Quote of the Day (long-form edition):

In De Motu, Galileo reported that the lighter body falls faster at the beginning, then the heavier body catches up and arrives at the ground slightly before the lighter one. Since this should not be true of the objects that Galileo used, a wooden sphere and an iron one, if they are released simultaneously, it has been inferred that Galileo was either a poor observer or making up his data. But in replications of Galileo’s procedure, it has been found that when a light wooden sphere and a heavy iron one are dropped by hand, the lighter wooden sphere does start out its journey a bit ahead—a natural, if misleading, consequence of the need to clutch the heavier iron ball more firmly than the wooden one. This causes the iron ball to be released slightly after the wooden ball even though the experimenter has the impression that he is opening his hands at the same time. Then, because of the differential effects of air resistance on objects of different weight, the iron ball catches up with and passes the wooden ball, just as Galileo reported. There is a satisfying irony in this finding. The modern critics of Galileo were making the same mistake that the ancients made, criticizing results on the basis of what “must be true” rather than going out and doing the work to find out what is true.

From Charles Murray, Human Accomplishment

The stone age did not end for lack of stones, the fossil fuel age will not end for lack of fossil fuels. It will end when there is a better technology.

Nuclear fusion (or something that can consistently deliver massive amounts of power without CO2 emissions [and without the huge costs of traditional nuclear fission]) is really the only thing that can stop global warming. More research is needed.

I don’t fully understand why you’d want to verify the output of the programme and not just the code/reasoning behind it.

This seems great: a computational system that checks the scientific literature.
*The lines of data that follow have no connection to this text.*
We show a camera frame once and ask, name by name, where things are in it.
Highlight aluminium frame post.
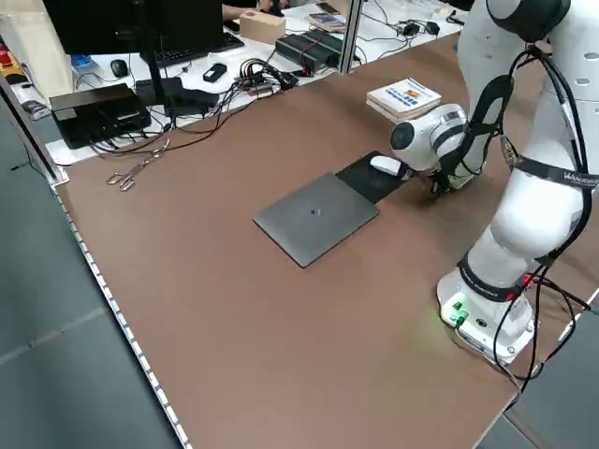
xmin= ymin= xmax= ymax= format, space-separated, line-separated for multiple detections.
xmin=336 ymin=0 xmax=364 ymax=75

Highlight black keyboard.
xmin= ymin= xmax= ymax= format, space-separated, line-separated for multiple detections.
xmin=153 ymin=32 xmax=246 ymax=67

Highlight white computer mouse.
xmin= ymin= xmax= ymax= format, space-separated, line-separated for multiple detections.
xmin=369 ymin=155 xmax=404 ymax=178

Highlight black mouse pad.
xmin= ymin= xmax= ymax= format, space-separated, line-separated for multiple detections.
xmin=335 ymin=150 xmax=415 ymax=206

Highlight thick blue white book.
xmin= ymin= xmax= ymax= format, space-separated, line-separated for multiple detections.
xmin=365 ymin=77 xmax=443 ymax=126

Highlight black computer monitor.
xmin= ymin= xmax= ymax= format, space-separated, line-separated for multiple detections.
xmin=41 ymin=0 xmax=226 ymax=56

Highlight black arm base cable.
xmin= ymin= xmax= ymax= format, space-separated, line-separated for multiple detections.
xmin=486 ymin=268 xmax=592 ymax=389

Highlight black box device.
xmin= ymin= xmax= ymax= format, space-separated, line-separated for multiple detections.
xmin=49 ymin=82 xmax=153 ymax=151

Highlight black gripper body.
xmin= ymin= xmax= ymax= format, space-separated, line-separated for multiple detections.
xmin=429 ymin=168 xmax=454 ymax=196

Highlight small black charger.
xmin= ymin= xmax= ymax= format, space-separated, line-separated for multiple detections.
xmin=396 ymin=19 xmax=441 ymax=37

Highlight tan cardboard box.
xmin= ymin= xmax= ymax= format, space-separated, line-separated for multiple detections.
xmin=238 ymin=9 xmax=287 ymax=46

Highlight grey closed laptop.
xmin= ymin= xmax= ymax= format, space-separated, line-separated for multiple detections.
xmin=252 ymin=172 xmax=381 ymax=269

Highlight pile of small books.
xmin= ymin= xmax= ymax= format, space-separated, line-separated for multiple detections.
xmin=306 ymin=12 xmax=348 ymax=34

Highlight black ribbed power supply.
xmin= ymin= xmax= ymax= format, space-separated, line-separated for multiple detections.
xmin=274 ymin=29 xmax=346 ymax=77

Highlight aluminium frame beam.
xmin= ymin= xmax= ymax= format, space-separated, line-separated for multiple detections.
xmin=0 ymin=77 xmax=71 ymax=187

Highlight small black gadget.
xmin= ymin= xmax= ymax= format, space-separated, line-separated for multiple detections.
xmin=201 ymin=63 xmax=228 ymax=83

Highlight usb hub with plugs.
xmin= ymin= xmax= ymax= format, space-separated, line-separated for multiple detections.
xmin=236 ymin=58 xmax=300 ymax=98

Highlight metal scissor tongs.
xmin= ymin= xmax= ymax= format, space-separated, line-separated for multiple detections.
xmin=106 ymin=138 xmax=171 ymax=193

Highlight black monitor stand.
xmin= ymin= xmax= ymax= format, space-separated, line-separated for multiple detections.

3. From the Oxford University Press, ladies and gentlemen, we have this insight into modern physics:

I am struck by the fact that treatises on particle physics never say what shape the particles have, and whether different kinds of particles might have different shapes. In diagrams they are usually depicted as spherical, but such a determination never plays a role in the theories of particles — unlike questions of charge and mass. Would it matter if an electron had a star shape?

Basic Structures of Reality by Colin McGinn

Sokal would be proud to publish there. Do read the full review in Mind [1], which summarises the book thus:

McGinn’s thesis, to repeat, is that our technical competence with physics ‘conceals vast chasms of ignorance’.

On the other hand, McGinn’s technical incompetence conceals nothing.

(h/t Anna Zielinska)

 [1] Before you lump all the ignorant philosophers into one bag, note that this review is from a philosophy journal.